Giving Up WSJ.com Subscriber Revenue: The $63 Million Question

Analysis of: Murdoch's Free WSJ.com Could Hurt Parts of Dow | www.washingtonpost.com
This analysis is solely the work of the author. It has not been edited or endorsed by GLG.
Analysis By:
Richard Hine, PrincipalRichard Hine
Principal, Richard Hine
Implications: While Dow Jones worries that a free wsj.com could hurt other parts of Dow Jones, Rupert Murdoch will be more interested in a free wsj.com hurting  Dow Jones’ competitors

Analysis: Something funny happened over the past 11 years.  Not only did wsj.com slowly amass 1 million paid subscribers, who now pay Dow Jones an estimated (perhaps overstated) $63 million a year in subscription fees.  But, as The Wall Street Journal and other news sources have reported:

- Google emerged as a company that transformed the media business and grew to have a $200 billion market cap.

- MySpace got invented, got big, got bought by NewsCorp (just like Dow Jones) and got even bigger, now counting more than 200 million members.

- Apple created and sold more than million iPods, sold more than 3 billion downloaded songs through iTunes, and launched the iPhone.

Meanwhile, in other news: the Euro got introduced and Eurozone membership expanded to 316 million people in 13 states, the Chinese and Russian economies boomed, and, oh yes, the world’s population grew by one billion people.

The world has changed. And the reality is this: Millions are willing to spend $5 each day at Starbucks, but only one million people in the world are willing to spend $5 a month for wsj.com.
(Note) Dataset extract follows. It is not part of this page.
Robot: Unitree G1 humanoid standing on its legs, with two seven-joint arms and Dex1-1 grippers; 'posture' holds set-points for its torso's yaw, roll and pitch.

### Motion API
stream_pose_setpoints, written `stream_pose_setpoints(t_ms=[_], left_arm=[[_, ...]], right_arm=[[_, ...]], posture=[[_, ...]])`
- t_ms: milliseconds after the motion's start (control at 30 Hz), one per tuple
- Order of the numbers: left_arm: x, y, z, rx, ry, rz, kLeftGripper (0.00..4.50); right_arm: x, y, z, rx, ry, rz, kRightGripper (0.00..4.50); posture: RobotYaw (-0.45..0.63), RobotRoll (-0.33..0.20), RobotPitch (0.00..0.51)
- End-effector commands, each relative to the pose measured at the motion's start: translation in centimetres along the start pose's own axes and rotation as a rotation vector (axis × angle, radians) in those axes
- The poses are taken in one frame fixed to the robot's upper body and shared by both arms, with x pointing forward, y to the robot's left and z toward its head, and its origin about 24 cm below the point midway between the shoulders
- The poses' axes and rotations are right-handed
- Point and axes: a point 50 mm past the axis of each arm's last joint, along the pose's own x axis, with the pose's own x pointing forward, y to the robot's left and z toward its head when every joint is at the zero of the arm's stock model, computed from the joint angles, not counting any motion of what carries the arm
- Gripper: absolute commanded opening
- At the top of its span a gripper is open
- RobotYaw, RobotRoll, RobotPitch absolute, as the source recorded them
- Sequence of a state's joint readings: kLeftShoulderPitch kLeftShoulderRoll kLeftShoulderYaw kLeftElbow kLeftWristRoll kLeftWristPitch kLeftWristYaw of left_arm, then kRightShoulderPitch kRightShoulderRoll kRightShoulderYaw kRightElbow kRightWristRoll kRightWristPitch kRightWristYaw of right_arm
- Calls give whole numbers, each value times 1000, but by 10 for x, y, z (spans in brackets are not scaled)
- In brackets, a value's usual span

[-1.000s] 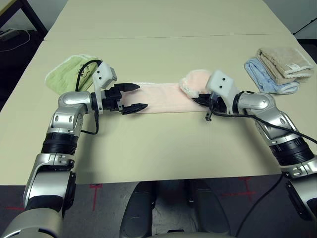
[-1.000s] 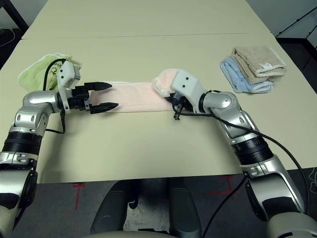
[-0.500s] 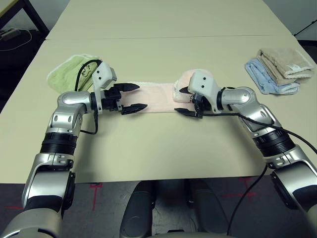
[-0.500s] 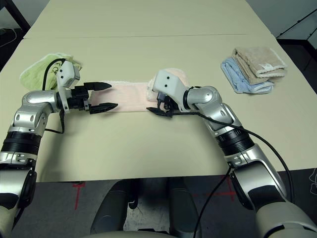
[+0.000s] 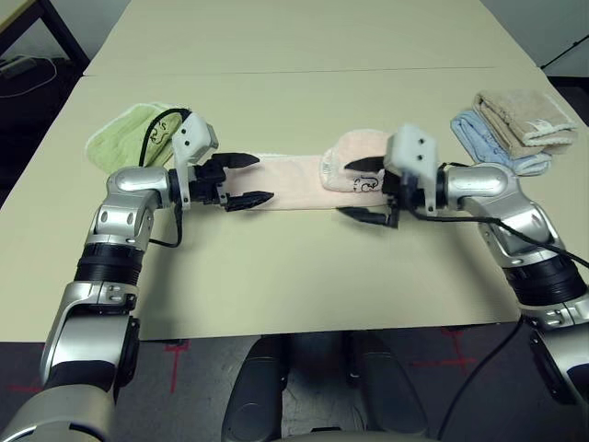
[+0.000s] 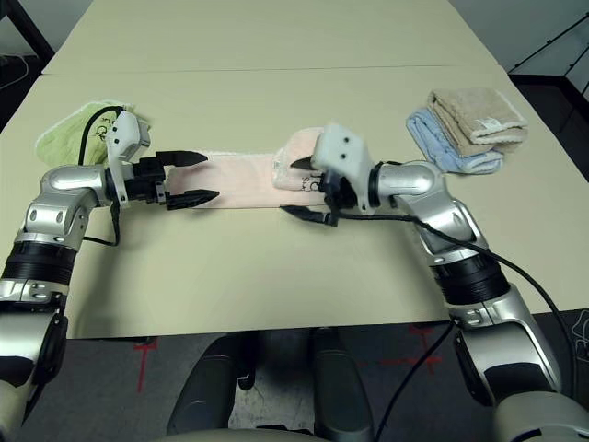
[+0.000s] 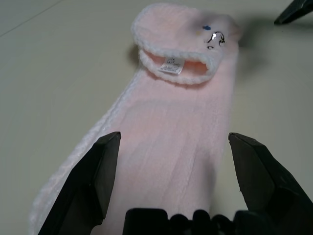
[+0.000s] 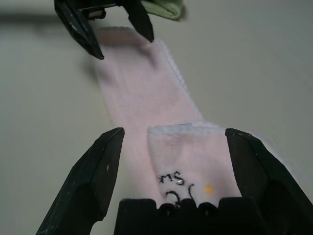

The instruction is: Fold the towel and set it aside.

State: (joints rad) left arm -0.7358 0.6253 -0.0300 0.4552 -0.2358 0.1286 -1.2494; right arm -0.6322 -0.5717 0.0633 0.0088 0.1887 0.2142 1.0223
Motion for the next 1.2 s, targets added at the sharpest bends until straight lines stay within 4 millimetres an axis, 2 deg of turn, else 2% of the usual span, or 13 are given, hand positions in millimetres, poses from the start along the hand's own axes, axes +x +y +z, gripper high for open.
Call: stream_pose_setpoints(t_ms=[33, 233, 400, 600, 933, 1200], left_arm=[[1, -1, -5, -6, 21, -17, 4500], [3, 5, -3, -34, -2, 57, 4500], [-1, 8, -9, -60, 33, 150, 4500], [-11, 14, -15, -114, 64, 316, 4500], [-21, 9, -14, -109, 75, 360, 4500], [-45, 9, -18, -133, 183, 394, 4500]], right_arm=[[-21, -4, -11, -13, -13, -21, 4492], [-60, -14, -44, 94, 27, -121, 4492], [-78, -21, -60, 99, 18, -201, 4492], [-79, -18, -62, 172, -9, -85, 4492], [-82, -15, -81, 219, -33, 56, 4492], [-84, -6, -92, 204, -12, 171, 4492]], posture=[[6, 0, 167], [11, 0, 167], [18, 0, 169], [55, 0, 186], [125, 0, 224], [128, 0, 234]])
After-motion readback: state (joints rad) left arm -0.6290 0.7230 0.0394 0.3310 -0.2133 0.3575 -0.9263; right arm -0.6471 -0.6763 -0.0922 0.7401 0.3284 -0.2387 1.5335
Dow Jones has always prided itself on being a “content” company, not a “marketing” company.  And The Journal and wsj.com certainly offer great content.  But creating the world’s best business and financial content and asking consumers to pay for it is no longer enough.  There are simply too many other choices, and too many ways the Journal’s most essential news gets disseminated instantly through other free sources.  
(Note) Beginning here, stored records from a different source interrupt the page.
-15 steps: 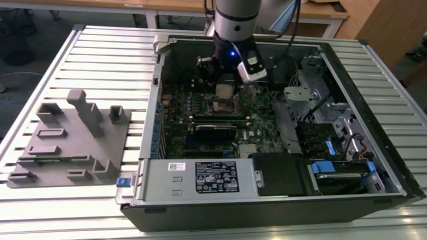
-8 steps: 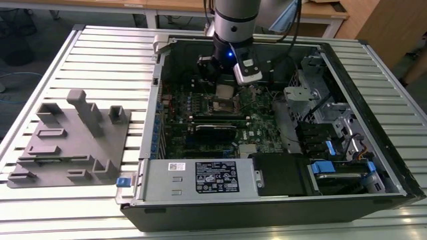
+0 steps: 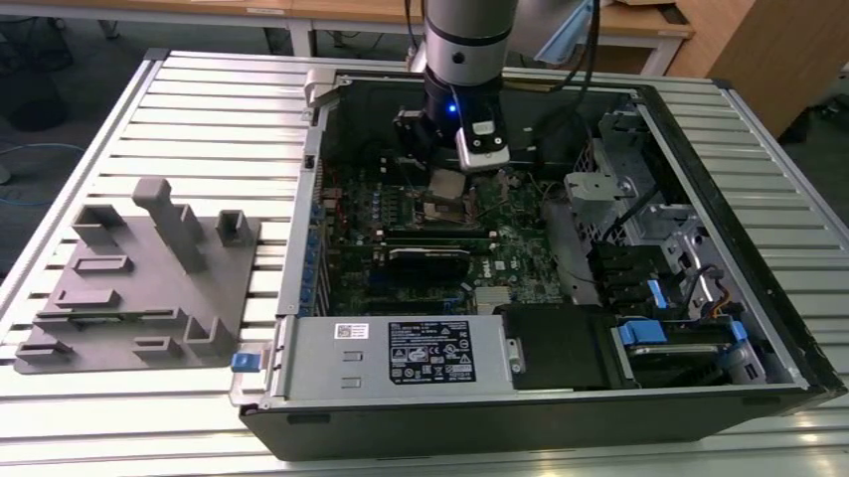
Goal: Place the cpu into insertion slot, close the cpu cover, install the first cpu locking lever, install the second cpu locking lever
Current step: 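Place the cpu into insertion slot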
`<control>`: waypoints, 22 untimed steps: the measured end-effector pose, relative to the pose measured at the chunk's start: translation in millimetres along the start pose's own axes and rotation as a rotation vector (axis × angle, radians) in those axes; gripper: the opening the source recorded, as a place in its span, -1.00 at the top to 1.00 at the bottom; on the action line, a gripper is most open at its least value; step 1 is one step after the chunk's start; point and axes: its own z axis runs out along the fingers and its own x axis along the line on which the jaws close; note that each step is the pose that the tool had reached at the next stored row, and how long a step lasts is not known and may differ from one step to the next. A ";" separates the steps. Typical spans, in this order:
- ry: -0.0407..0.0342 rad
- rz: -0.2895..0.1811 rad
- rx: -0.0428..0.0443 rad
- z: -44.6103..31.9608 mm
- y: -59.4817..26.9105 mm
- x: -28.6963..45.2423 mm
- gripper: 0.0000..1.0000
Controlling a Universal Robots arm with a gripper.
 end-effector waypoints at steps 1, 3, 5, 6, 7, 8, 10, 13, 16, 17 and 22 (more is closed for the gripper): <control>-0.0016 0.018 0.0003 0.1 0.0 0.0 -0.08; -0.0050 0.056 0.0009 0.2 0.0 0.0 -0.08; -0.0081 0.091 0.0018 0.3 0.0 0.0 -0.08; -0.0097 0.109 0.0021 0.3 0.0 0.0 -0.08; -0.0114 0.127 0.0025 0.4 0.0 0.0 -0.08; -0.0129 0.145 0.0028 0.4 0.0 0.0 -0.08; -0.0162 0.182 0.0037 0.5 0.0 0.0 -0.08; -0.0210 0.236 0.0048 0.6 0.0 0.0 -0.08; -0.0260 0.291 0.0060 0.7 -0.1 0.0 -0.08; -0.0276 0.309 0.0063 0.8 0.0 0.0 -0.08; -0.0286 0.320 0.0066 0.8 0.2 0.1 -0.08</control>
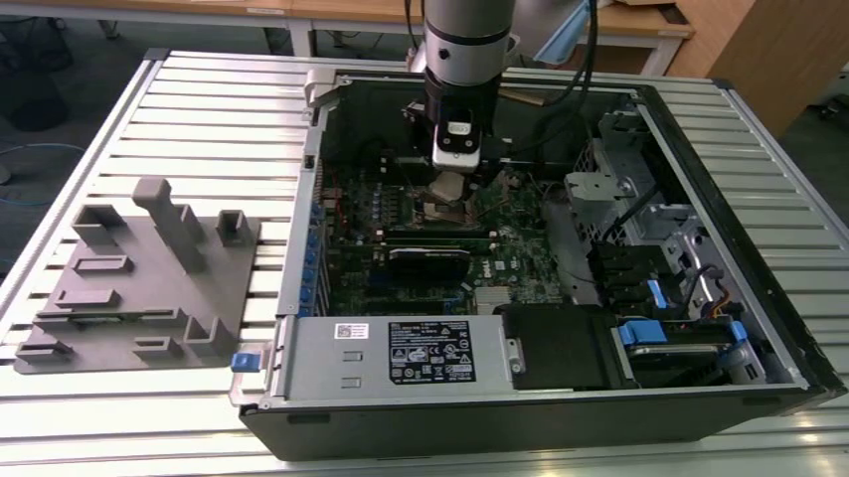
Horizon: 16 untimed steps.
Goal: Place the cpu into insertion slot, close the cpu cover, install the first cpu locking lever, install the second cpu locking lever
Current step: 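Place the cpu into insertion slot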
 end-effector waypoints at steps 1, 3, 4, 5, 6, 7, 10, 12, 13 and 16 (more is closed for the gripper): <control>0.0000 0.000 0.0000 0.0 0.0 0.0 -0.08; 0.0000 0.000 -0.0001 0.0 0.0 0.0 -0.08; -0.0004 0.004 -0.0001 0.1 0.0 0.0 -0.08; -0.0013 0.014 0.0002 0.1 0.1 0.1 -0.08; -0.0027 0.030 0.0004 0.2 0.1 0.1 -0.08; -0.0042 0.048 0.0009 0.3 0.0 0.1 -0.08; -0.0090 0.101 0.0020 0.5 0.0 0.0 -0.08; -0.0122 0.137 0.0028 0.7 0.0 0.1 -0.08; -0.0138 0.155 0.0032 0.8 0.0 0.1 -0.08; -0.0187 0.210 0.0043 1.2 -0.1 0.1 -0.08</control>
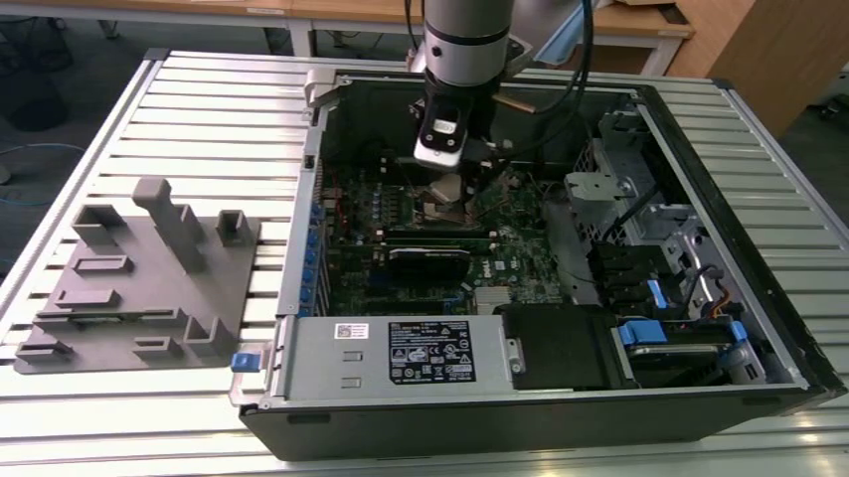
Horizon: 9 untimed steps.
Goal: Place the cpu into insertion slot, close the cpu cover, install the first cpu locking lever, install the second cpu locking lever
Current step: 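Place the cpu into insertion slot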
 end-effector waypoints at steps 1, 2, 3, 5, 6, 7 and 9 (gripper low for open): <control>-0.0016 0.018 0.0004 0.1 0.0 0.0 -0.08; -0.0032 0.036 0.0008 0.3 0.0 0.0 -0.08; -0.0048 0.054 0.0012 0.4 0.0 0.0 -0.08; -0.0082 0.091 0.0019 0.8 -0.1 0.0 -0.08; -0.0098 0.109 0.0022 0.9 -0.1 0.0 -0.08; -0.0114 0.127 0.0027 1.0 -0.1 0.0 -0.08; -0.0145 0.163 0.0033 1.4 -0.1 0.0 -0.08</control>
While The New York Times has seen web traffic jump to record levels in the weeks since abandoning Times Select, Dow Jones is continuing to think “inside the box” – agonizing over the ways a free wsj.com will cut short-term revenue, accelerate print Journal declines and affect the plans of other Dow Jones businesses like Factiva and Dow Jones Newswires.  (Of course, if Factiva’s and Newswires’ future successes are dependent on repackaging Wall Street Journal content, those business models will need looking at, too.)

There is, of course, another way to look at the The Journal’s situation.  It’s a global, expansive, confident, influential, 24/7, multiplatform, aggressively marketed vision.  It's a vision that aims to put the Journal brand front and center throughout the English-speaking business world and beyond.  It's the vision Rupert Murdoch clearly plans to adopt and enforce.